いわゆる十二単衣で、装束は20kgを超える重さだといわれます。
下の写真は采女(うねめ)ですが、このかたの装束がわかりやすいです。頭のてっぺんに突き出している金属の飾りが心葉、丸くした鬘(玉かもじ)に付けているのが平額、白い組糸が日陰の糸です。

心葉など
↑采女

騎女(むなのりおんな)といわれる騎馬の女性もいます。斎王代に仕える巫女(みかんこ)です。これがまた凛々しくていいのです。こうなるともう前半の本列のことを忘れてしまいそうです(笑)。

巫女
↑巫女

ふたたび牛車。これは斎王代の牛車です。もちろん誰も乗りません。葵桂、橘、桜が飾られています。命婦が続き、行列はしんがりとなります。1時間ほどの行列は見ていて飽きません。

牛車2
↑牛車

ケチを付けるわけではないのですが、ひとこと。祭はやはり神事。それに参加する人たちは

    粛然とした

気持ちを持っていただきたい。また、外国人観光客も大勢観ています。

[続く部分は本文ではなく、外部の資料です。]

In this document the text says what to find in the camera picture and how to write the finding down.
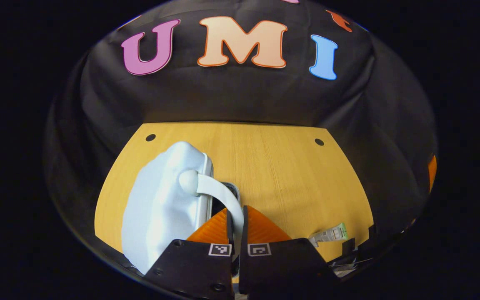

行列の動きが鈍って立ち止まるやいなや、そばの人とにやにやおしゃべりをしたりするのは避けていただきたい。私の目の前で、数分立ち往生したとき、50代前後と見える人たちがゾロゾロと集まって歓談を始めました。何を言っているのかは分かりませんが、周りにいる若い人たちがじっと待機しているのに比べると恥ずかしい行為だったと思います。暑かったです。それはわかります。しかし風流笠や楽器、御幣櫃などを持って歩く若者、化粧のこともあって無表情に端然として歩いていく女性たちにもいるのです。
堂々とした態度こそそういう人たちには求められるはずです。無論、立派な態度の人もありましたけれど。
下鴨神社での神事のあと、午後は上賀茂へ。ほんとうにご苦労様です。